Salvador tem se consolidado como a capital afro das Américas. No último verão, a cidade foi o principal destino turístico no Brasil, com os museus sendo um dos principais atrativos para recepcionar os visitantes e conectá-los com a história local. Isso evidencia que o Muncab não apenas atende a uma demanda existente, mas também cria novas perspectivas e movimenta o consumo da estética negra nas artes. É a confirmação de que a criação afrodescendente é um elemento fundamental da cultura contemporânea brasileira, com um apelo garantido e demonstra o grande interesse do público por temas relacionados às origens de sua formação identitária.
Jil Soares: A combinação dessas ferramentas: análises de dados financeiros; pesquisa de mercado visual; avaliação crítica da teoria crítica do Estado da Arte; impacto cultural e educacional; feedback de público espontâneo e público especializado; artistas e curadores e o impacto, tanto institucional quanto na carreira dos artistas, permitirá uma compreensão mais abrangente de como o resultado financeiro se relaciona com a validade cultural e artística do projeto. Se a exposição mostra resultados financeiros sólidos acompanhados de impacto crítico e cultural significativo, isso sugere que o sucesso vai além de simplesmente atender à demanda do mercado e possíveis interpretações do circuito capital, seja este no campo simbólico ou nas suas vias de trânsito.

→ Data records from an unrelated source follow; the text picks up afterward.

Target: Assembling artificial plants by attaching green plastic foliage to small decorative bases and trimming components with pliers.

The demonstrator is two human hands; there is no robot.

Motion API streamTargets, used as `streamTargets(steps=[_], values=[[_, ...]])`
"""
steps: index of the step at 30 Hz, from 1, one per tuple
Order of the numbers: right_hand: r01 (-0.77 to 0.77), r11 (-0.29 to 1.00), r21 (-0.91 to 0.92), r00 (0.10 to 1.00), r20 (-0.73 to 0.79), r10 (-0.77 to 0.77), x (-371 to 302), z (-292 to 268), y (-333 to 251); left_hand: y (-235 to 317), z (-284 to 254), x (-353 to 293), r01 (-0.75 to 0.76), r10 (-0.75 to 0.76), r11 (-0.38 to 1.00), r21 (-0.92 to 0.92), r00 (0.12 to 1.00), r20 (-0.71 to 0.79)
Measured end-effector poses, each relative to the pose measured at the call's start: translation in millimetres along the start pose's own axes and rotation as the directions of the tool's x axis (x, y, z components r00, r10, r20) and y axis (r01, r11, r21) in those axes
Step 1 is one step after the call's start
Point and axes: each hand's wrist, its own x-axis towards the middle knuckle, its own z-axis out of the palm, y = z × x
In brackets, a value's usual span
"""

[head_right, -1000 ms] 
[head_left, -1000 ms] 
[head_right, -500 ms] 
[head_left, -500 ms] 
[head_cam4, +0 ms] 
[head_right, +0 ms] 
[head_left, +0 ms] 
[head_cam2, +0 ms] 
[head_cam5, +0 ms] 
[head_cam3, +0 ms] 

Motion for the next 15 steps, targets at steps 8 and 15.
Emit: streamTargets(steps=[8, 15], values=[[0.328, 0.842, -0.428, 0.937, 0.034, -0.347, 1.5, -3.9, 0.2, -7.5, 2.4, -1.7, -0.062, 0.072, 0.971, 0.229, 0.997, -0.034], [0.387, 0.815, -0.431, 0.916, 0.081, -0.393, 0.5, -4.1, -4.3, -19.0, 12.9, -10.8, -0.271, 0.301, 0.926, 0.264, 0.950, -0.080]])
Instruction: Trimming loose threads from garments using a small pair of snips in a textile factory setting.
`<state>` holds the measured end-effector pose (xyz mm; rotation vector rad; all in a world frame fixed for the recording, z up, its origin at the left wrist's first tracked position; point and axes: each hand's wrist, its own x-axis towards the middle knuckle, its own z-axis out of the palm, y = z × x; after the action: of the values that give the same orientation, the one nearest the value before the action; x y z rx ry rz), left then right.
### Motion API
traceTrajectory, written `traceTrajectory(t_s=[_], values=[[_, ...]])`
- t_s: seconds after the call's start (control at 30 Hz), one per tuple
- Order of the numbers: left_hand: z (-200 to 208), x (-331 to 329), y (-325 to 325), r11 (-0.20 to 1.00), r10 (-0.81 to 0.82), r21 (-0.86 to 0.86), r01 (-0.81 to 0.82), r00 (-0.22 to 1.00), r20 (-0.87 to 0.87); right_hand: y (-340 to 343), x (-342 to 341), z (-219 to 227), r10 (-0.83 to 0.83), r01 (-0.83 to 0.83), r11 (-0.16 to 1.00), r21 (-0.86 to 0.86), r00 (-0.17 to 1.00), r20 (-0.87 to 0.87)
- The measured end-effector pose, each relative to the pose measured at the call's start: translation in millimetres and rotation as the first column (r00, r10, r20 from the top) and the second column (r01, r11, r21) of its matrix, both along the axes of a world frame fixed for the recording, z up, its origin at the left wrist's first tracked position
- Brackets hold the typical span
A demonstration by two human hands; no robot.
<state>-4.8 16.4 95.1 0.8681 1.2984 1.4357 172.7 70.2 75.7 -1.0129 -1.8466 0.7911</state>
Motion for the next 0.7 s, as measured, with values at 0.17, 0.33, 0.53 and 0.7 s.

Qual é a sensação do público e o retorno que vocês recebem, sobretudo daquilo que não é palpável?
Jamile Coelho: O retorno do público tem sido positivo, especialmente em termos de conexão emocional e espiritual. Muitos visitantes relatam uma sensação de pertencimento e de reencontro com seus antepassados “parentes distantes” a partir da imersão nos ambientes temáticos, algo que vai além do tangível. O impacto da exposição é sentido na forma como as pessoas refletem sobre sua própria identidade e história, o que reforça o papel do Muncab como um espaço de transformação e empoderamento.
Jil Soares: Um dos retornos mais significativos que nos chega é que uma exposição com esta proposta valida os processos de cura, testemunho e narrativas pessoais dos sujeitos-visitantes. É como vivenciar a experiência da trajetória do herói ao encontrar o elo perdido. Pois a exposição Raízes, Começo, Meio e Começo é a celebração deste entroncamento de culturas, por meio da diáspora, a saber, o encontro das culturas africanas com a indígena, o que culminou nos processos de construção da identidade que denominamos hoje de brasileira.
Como avaliam a ação do Muncab, recém-inaugurado após esse período de obras, e sua reafirmação perante outros espaços culturais do país? Acreditam que pode marcar um ponto de mudança?
Jamile Coelho: A reinauguração do Muncab em novembro, após a conclusão da primeira etapa de sua requalificação, marca um momento crucial na história do museu e no panorama cultural da cidade de Salvador. Essa etapa inicial foi viabilizada por uma colaboração estratégica entre o Muncab e a Secretaria Municipal de Cultura e Turismo da Prefeitura de Salvador, demonstrando compromisso com a revitalização e expansão do espaço.
Ainda falta a segunda etapa de requalificação e a construção de um anexo, que estão previstas para começar no primeiro semestre do próximo ano. A ideia é criar um complexo cultural, que promete ser o maior da diáspora africana na América Latina, posicionando o Muncab como um centro de referência para a cultura afrodescendente.